Requirement
Can you transcribe the data exactly? Leave the pictures out.

▼

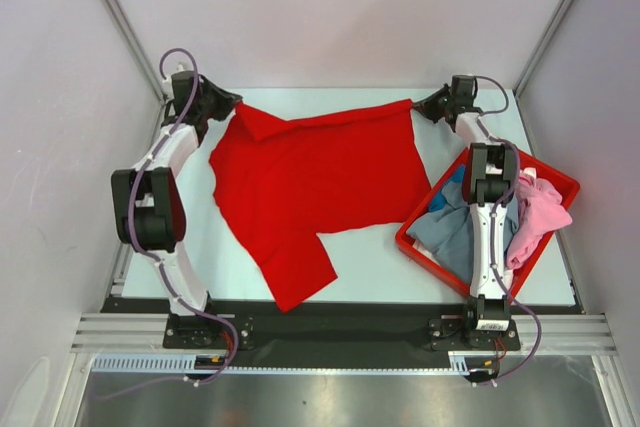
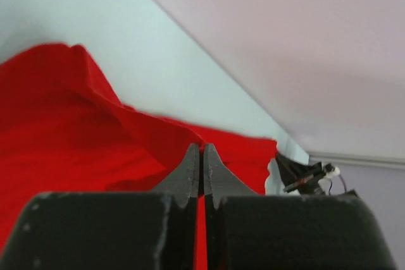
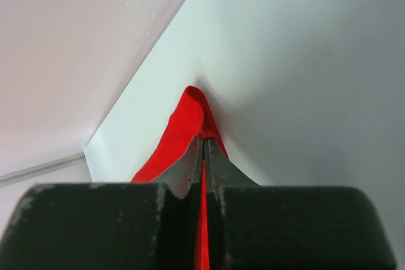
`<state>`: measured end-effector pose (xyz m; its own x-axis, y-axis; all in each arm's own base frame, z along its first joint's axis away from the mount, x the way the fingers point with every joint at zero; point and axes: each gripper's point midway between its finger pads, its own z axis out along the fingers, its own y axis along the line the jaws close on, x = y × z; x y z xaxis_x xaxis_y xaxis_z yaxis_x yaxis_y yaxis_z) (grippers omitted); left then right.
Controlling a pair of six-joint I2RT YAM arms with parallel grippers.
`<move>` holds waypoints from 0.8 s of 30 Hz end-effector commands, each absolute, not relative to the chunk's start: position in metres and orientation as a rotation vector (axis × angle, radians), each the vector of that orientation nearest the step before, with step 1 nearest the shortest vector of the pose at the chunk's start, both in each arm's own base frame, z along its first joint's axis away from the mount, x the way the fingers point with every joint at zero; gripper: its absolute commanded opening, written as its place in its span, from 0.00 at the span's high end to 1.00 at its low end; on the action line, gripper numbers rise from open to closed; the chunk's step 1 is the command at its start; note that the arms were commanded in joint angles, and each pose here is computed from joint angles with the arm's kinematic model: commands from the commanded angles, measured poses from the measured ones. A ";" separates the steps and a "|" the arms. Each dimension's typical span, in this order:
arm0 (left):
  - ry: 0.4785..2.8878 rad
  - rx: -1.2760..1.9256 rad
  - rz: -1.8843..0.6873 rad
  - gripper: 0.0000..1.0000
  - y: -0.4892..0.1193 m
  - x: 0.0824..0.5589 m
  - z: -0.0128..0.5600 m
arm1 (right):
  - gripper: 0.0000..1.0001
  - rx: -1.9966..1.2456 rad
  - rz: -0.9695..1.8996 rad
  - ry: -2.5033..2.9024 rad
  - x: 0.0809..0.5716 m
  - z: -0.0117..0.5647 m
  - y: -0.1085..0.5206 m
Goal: Fold and stack the t-shirts
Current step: Fold the tshirt
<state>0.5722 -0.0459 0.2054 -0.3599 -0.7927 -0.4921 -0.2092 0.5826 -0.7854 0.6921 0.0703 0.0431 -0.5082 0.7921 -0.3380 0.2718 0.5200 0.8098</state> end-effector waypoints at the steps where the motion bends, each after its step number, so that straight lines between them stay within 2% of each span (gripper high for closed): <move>1: 1.863 -0.691 -0.809 1.00 -0.063 0.543 0.239 | 1.00 0.790 0.982 1.977 0.692 0.118 0.072; 4: 1.853 -0.661 -0.821 1.00 -0.066 0.518 0.253 | 1.00 0.793 0.993 2.029 0.682 0.117 0.076; 10: 1.899 -0.672 -0.755 1.00 -0.056 0.480 0.245 | 1.00 0.728 1.031 2.054 0.669 0.134 0.088; 16: 1.884 -0.729 -0.752 1.00 -0.020 0.462 0.241 | 1.00 0.729 1.020 2.114 0.648 0.139 0.094; 24: 1.953 -0.713 -0.825 1.00 -0.035 0.448 0.222 | 1.00 0.775 1.013 2.178 0.626 0.132 0.097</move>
<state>0.4595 -0.0232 0.2132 -0.4188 -0.7658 -0.4879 -0.2187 0.6066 -0.7644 0.6400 0.0937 0.1086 -0.6282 0.7280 -0.2745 0.2614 0.5298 0.8068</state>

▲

Response area
`<state>`: measured end-effector pose (xyz m; its own x-axis, y-axis; all in each arm's own base frame, z along its first joint's axis away from the mount, x the way the fingers point with every joint at zero; point and axes: each gripper's point midway between its finger pads, its own z axis out along the fingers, its own y axis along the line the jaws close on, x = y × z; x y z xaxis_x xaxis_y xaxis_z yaxis_x yaxis_y yaxis_z) (grippers omitted); left then right.
Controlling a pair of six-joint I2RT YAM arms with parallel grippers.
`<move>` holds waypoints from 0.8 s of 30 Hz end-effector commands, each absolute, not relative to the chunk's start: position in metres and orientation as a rotation vector (axis × angle, radians), each the vector of that orientation nearest the step before, with step 1 nearest the shortest vector of the pose at the chunk's start, both in each arm's own base frame, z along its first joint's axis away from the mount, x the way the fingers point with every joint at zero; gripper: its absolute commanded opening, written as its place in its span, from 0.00 at the span's high end to 1.00 at its low end; on the action line, gripper numbers rise from open to closed; the chunk's step 1 is the command at its start; note that the arms were commanded in joint angles, and each pose here is computed from joint angles with the arm's kinematic model: commands from the commanded angles, measured poses from the measured ones. A ";" separates the steps and a "|" the arms. Each dimension's typical span, in this order:
arm0 (left):
  - ry: 0.4785..2.8878 rad
  - rx: -1.2760..1.9256 rad
  - rz: -1.8843..0.6873 rad
  - gripper: 0.0000..1.0000
  - y: -0.4892..0.1193 m
  - x: 0.0824..0.5589 m
  - z: -0.0128..0.5600 m
arm1 (right):
  - gripper: 0.0000..1.0001
  - rx: -1.9966..1.2456 rad
  - rz: -0.9695..1.8996 rad
  - ry: -2.5033..2.9024 rad
  - x: 0.0809..0.5716 m
  - z: -0.0117..0.5647 m
  - y: -0.1085..0.5206 m
Goal: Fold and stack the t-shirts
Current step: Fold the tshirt
<state>0.5722 -0.0459 0.2054 -0.3599 -0.7927 -0.4921 -0.2092 0.5826 -0.7854 0.6921 0.0703 0.0431 -0.5082 0.7921 -0.3380 0.2718 0.5200 0.8098</state> end-effector waypoints at the steps where the motion bends, each after its step number, so that straight lines between them stay within 2% of each span (gripper high for closed): <move>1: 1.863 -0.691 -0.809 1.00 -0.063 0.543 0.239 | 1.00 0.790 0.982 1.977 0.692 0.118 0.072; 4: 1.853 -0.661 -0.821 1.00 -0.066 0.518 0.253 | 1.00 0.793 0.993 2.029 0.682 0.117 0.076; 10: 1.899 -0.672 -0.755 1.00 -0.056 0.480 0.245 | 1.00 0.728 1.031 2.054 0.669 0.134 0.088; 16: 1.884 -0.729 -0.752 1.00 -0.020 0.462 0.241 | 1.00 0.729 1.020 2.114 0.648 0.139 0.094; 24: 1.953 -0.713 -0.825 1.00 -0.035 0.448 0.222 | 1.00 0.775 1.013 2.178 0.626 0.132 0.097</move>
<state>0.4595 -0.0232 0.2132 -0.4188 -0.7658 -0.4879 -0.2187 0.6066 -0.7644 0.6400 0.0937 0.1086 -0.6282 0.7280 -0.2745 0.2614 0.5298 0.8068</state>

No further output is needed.